• Instructions for the task:
Print exactly those lines that run from the beginning of the data to the line bearing "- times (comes", inclusive.

(Stored data)
○ ○ ○ ○ ○

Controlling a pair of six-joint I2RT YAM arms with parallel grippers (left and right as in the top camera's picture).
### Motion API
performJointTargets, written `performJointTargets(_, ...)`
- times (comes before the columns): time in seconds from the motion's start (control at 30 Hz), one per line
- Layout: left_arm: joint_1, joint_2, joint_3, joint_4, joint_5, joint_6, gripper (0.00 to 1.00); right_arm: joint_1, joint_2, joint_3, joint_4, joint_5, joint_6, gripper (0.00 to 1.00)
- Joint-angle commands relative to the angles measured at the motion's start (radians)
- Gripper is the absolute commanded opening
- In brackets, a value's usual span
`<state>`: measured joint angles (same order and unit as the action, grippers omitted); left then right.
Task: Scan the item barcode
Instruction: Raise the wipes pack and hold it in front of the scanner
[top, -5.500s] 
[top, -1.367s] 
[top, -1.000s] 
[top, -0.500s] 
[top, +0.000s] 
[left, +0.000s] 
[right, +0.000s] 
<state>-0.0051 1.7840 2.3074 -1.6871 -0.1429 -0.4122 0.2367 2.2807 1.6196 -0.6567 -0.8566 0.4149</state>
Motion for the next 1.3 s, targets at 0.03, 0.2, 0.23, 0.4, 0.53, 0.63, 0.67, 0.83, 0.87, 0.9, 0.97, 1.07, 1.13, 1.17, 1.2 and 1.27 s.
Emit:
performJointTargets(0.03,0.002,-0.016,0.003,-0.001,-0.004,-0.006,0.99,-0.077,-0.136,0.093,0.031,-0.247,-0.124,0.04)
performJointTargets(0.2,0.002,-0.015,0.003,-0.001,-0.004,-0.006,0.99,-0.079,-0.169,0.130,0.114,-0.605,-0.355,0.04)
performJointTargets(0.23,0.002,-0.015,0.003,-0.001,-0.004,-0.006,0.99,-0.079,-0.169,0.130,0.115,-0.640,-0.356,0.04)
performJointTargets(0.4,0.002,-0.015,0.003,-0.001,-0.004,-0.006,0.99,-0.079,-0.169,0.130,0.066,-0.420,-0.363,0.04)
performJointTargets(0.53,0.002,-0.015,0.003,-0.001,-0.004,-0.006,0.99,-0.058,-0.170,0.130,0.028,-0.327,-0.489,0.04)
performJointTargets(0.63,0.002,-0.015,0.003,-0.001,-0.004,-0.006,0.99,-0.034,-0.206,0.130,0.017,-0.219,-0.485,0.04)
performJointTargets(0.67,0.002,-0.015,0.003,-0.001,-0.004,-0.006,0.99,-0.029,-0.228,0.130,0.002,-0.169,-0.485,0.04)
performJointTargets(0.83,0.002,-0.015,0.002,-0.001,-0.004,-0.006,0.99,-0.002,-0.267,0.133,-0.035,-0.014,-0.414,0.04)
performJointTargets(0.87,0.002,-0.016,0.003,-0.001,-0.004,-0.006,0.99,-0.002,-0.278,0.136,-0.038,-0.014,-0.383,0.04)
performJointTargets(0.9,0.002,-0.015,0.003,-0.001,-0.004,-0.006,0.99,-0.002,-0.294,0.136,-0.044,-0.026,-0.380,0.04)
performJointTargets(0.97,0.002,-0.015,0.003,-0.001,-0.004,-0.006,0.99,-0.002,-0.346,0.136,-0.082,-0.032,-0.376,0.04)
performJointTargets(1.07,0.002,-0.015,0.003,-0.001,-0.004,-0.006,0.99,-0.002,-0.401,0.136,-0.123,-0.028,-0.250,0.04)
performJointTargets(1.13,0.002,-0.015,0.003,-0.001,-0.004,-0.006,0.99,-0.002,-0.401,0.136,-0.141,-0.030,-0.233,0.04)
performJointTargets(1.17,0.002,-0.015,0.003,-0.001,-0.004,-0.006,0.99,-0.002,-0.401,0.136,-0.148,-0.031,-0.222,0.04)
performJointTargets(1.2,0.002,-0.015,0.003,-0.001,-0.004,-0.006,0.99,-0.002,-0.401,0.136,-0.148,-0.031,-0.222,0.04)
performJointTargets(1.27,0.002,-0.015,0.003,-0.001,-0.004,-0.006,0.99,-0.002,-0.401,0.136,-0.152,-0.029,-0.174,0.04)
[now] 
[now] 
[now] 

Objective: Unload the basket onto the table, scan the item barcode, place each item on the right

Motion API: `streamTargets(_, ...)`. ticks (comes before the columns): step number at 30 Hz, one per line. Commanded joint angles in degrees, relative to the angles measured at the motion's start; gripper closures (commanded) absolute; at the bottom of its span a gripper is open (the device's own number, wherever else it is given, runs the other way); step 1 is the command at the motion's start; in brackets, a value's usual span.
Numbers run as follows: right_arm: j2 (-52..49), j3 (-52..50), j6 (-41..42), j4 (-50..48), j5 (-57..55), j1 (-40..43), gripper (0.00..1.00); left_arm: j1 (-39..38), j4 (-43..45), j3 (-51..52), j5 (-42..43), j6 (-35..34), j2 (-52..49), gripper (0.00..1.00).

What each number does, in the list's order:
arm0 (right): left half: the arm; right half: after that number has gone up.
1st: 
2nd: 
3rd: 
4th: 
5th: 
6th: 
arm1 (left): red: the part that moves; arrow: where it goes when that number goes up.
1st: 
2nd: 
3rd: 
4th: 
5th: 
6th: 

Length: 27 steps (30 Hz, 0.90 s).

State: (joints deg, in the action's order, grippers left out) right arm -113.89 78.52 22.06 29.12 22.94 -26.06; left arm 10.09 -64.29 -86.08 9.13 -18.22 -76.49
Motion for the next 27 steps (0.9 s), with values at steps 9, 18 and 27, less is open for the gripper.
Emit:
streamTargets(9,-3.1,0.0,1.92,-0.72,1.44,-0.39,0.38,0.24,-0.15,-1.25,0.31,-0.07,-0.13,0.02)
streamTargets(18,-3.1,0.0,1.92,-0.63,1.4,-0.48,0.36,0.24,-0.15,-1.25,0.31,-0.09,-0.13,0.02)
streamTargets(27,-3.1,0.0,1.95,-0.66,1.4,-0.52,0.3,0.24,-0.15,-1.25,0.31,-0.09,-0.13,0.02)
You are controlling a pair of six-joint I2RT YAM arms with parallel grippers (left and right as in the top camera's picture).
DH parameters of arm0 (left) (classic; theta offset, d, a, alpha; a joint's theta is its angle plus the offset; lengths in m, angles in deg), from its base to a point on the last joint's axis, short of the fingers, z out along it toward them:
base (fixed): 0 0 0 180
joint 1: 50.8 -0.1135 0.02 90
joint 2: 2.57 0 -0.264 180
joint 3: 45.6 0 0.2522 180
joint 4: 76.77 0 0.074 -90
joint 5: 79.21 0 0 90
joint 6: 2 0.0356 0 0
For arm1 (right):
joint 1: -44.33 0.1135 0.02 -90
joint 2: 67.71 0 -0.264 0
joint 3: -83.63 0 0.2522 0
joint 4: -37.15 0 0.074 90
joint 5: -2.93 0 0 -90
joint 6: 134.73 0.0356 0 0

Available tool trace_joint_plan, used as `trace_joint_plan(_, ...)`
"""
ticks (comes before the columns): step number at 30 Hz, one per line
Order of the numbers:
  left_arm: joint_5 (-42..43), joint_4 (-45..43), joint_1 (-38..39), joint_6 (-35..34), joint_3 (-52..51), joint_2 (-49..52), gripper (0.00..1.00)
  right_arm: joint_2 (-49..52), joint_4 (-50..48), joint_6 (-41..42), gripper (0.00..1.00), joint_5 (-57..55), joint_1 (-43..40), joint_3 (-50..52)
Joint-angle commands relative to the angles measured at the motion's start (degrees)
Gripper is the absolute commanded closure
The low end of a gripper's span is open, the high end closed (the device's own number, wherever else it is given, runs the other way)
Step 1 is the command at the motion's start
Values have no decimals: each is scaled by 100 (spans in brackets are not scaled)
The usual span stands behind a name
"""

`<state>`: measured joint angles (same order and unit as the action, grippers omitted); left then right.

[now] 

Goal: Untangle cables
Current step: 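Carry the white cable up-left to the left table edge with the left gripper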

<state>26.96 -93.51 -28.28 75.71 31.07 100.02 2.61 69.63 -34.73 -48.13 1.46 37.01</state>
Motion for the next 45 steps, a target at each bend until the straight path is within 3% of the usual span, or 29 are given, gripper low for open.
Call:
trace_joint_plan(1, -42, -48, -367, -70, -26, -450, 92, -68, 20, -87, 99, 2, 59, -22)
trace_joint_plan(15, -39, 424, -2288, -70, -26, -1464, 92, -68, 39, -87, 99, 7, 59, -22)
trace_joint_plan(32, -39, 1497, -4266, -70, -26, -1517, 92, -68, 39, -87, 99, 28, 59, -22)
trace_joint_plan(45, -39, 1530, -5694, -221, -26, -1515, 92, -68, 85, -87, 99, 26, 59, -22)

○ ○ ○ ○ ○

• Exercise answer:
Controlling a pair of six-joint I2RT YAM arms with parallel grippers (left and right as in the top camera's picture).
### Motion API
performJointTargets, written `performJointTargets(_, ...)`
- times (comes before the columns): time in seconds from the motion's start (control at 30 Hz), one per line

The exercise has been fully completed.